Но главным обстоятельством, имевшим эстетические последствия для становления телевизионного кино, были расхожие представления о том, каким оно должно быть. Они оказались в ту пору сходными у всех трех участников процесса, о которых я пишу: у телевизионных Чиновников, Зрителей и Художников малого экрана. Это был, пожалуй, первый и последний раз, когда позиции всех сторон сошлись. Техническое несовершенство раннего телевидения, о котором говорилось выше, было принято за норму, во всяком случае, за обязательное условие, коему следовало подчинить эстетику.
В ранней критике и теории нашего телевидения сложилось стойкое убеждение, что из-за малых размеров экрана телефильмы должны чураться плохо читаемых общих планов, вести повествование, в основном, с помощью крупнопланных портретов действующих лиц. Отсюда и следующий постулат: природе телевидения, считалось тогда, более всего соответствуют камерные сюжеты, построенные на взаимоотношениях небольшого числа действующих лиц. Их диалоги (а звук, напомню, всегда относился к числу достаточно продвинутых сторон телевидения), проходящие на данных в основном крупным планом портретах действующих лиц, становились главным инструментом и в развитии сюжета, и в обрисовке персонажей фильма, предназначенного для телевизионного экрана.
Сегодня эти правила кажутся нам нелепыми. Но ничего другого придумать было невозможно тогда, когда у подавляющего большинства зрителей были КВНы с линзами, а то и без них (линзы ведь тоже стоили денег). Правда, наряду с этими правилами тогда существовало еще одно, не очень, признаться, понятное: считалось почему-то, что продолжительность игрового телефильма не должна превышать сорока минут.
Поскольку традиционно в кино размер ленты исчислялся в частях (часть – это 300 метров пленки, которую заправляли еще со времен немого кино в проекционный аппарат в кинотеатре, они соответствовали десяти минутам проекции), то первые телефильмы, чаще всего, были представлены произведениями размером от двух до четырех частей. В таком формате в те годы телевизионные киноленты существовали не только в нашем эфире, но и на разного рода телекинематографических фестивалях и конкурсах, в том числе и международных.

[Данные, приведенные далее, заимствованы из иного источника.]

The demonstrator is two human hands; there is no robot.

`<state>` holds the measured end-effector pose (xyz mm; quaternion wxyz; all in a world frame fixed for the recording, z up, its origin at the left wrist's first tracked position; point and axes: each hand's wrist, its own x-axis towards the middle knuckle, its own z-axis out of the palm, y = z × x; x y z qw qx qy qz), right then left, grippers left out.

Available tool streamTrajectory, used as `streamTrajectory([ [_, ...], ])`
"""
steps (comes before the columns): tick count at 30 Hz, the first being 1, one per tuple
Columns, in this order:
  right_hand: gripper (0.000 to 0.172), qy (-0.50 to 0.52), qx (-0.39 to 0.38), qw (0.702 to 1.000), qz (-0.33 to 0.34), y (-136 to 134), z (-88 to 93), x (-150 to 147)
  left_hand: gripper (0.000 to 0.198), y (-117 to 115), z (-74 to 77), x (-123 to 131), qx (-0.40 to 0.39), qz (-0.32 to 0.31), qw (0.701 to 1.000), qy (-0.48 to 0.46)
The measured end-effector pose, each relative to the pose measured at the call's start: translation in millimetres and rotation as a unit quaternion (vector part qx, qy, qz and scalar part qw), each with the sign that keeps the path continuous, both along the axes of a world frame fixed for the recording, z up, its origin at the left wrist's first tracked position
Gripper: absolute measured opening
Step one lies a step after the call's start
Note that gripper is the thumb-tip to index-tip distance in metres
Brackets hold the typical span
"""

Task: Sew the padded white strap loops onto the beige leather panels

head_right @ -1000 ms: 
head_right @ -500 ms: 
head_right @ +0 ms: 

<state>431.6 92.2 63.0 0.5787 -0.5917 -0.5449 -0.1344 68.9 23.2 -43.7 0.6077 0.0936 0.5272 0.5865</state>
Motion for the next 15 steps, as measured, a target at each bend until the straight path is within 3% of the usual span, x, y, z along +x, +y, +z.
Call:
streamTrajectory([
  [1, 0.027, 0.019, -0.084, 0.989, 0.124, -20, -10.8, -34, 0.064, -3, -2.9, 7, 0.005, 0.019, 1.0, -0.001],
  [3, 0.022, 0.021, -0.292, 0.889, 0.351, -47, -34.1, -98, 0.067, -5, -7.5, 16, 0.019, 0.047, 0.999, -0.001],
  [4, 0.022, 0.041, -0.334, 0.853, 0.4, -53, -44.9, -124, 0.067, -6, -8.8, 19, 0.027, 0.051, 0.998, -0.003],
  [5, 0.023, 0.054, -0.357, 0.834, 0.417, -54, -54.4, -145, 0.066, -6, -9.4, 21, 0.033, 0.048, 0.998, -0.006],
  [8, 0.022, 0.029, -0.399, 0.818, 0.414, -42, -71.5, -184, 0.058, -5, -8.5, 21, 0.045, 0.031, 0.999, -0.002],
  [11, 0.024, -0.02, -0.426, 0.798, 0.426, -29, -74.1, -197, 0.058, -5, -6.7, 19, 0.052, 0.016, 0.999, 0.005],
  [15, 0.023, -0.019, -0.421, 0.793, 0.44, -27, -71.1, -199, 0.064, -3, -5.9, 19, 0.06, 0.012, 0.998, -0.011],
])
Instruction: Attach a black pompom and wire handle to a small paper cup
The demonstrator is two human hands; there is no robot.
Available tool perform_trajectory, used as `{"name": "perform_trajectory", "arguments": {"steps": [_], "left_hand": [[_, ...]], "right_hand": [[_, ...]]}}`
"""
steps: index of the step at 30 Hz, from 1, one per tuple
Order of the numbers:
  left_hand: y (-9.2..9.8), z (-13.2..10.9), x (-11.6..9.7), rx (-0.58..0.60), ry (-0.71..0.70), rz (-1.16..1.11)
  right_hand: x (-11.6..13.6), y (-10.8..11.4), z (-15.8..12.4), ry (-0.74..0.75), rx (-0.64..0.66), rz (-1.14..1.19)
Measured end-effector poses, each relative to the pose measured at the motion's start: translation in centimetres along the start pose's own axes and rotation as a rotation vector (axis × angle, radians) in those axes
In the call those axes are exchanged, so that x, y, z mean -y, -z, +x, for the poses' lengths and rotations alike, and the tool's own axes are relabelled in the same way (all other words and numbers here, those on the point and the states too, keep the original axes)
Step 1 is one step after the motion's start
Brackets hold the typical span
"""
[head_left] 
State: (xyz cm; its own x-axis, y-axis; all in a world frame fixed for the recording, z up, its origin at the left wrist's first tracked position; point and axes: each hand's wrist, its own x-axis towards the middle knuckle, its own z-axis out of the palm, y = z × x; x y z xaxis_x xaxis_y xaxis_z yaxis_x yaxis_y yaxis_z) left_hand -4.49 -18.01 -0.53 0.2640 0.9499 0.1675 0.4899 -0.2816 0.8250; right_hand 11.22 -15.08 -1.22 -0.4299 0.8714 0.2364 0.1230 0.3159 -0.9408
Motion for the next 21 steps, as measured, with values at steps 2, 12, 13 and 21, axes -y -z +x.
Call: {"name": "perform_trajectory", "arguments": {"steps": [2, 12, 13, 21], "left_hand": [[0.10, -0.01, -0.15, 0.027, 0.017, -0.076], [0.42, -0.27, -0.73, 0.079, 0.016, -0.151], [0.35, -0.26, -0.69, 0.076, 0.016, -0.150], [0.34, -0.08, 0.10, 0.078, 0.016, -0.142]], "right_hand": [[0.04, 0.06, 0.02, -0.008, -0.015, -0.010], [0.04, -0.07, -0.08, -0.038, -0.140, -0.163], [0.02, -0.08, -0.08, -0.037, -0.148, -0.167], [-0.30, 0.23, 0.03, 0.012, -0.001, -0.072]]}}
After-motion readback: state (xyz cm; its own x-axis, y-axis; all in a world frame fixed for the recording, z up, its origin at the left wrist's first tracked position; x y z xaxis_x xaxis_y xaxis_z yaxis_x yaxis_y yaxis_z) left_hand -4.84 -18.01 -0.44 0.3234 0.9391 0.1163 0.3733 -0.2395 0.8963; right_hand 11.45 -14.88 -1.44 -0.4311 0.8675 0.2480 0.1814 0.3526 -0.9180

Критерии раннего телевизионного кино были весьма противоречивы. Во всяком случае, не во всем понятны. Тем не менее, они четко обозначили острый интерес телевидения к тому, чтобы не только показывать на своих экранах то, что было снято изначально для кинотеатров, но и создавать свои собственные фильмы. Сделанные с учетом специфических законов телевидения, как формы творчества. Правда, как показал опыт раннего этапа развития телевидения, его законы подчас толковались в профессиональной среде весьма прихотливо.
Семеро смелых
Судьба технических муз Нового времени – от фотографии и кино до радио и телевидения – сходна в том, что бурное развитие творческой практики этих форм проходило без сопровождения синхронной им теоретической мысли. Больше других повезло кинематографу, может быть, потому что многие выдающиеся его мастера (у нас это Эйзенштейн, Пудовкин, Довженко, Вертов, Козинцев и некоторые другие) активно осмысливали сделанное в искусстве, искали в своих текстах ответы на сложные вопросы эстетики кино.
Киноведение стало исключением из правила. Фотоведение, радиоведение, телеведение – даже таких терминов, слов нет в русском языке. Как, практически, нет и отраслей науки, имеющих солидную историческую традицию, соответствующую уже достаточному возрасту этих выразительных средств. Скажу специально, что за семьдесят лет активного существования в нашей стране телевидения (беру за начало, с запасом, 1950 год) ни одному из его руководителей, а их было немало за это время, не пришло в голову создать вуз, готовящий творческие кадры высшего уровня, аспирантуру при нем, не говоря уж о специальном научно-исследовательском институте, занимающимся историей и теорией дальновидения.
Амбициозный и не терпящий возражений С. Лапин, который стоял у руля телевизионного ведомства с 1970 по 1985, не скрывал своего скептического отношения к теории и критике. Он выступал против социологических исследований о телевидении, уверяя, что и без социологов прекрасно знает, какие передачи популярнее других. К критике он, как настоящий большевик, прислушивался лишь в тех случаях, когда она раздавалась со страниц газеты «Правда», центрального органа руководящей и направляющей коммунистической партии. Даже тратил не очень большие деньги своего богатого ведомства, регулярно издавая для служебного пользования более похожие на брошюры книжечки под одним и тем же названием: «Газета „Правда“ о советском телевидении».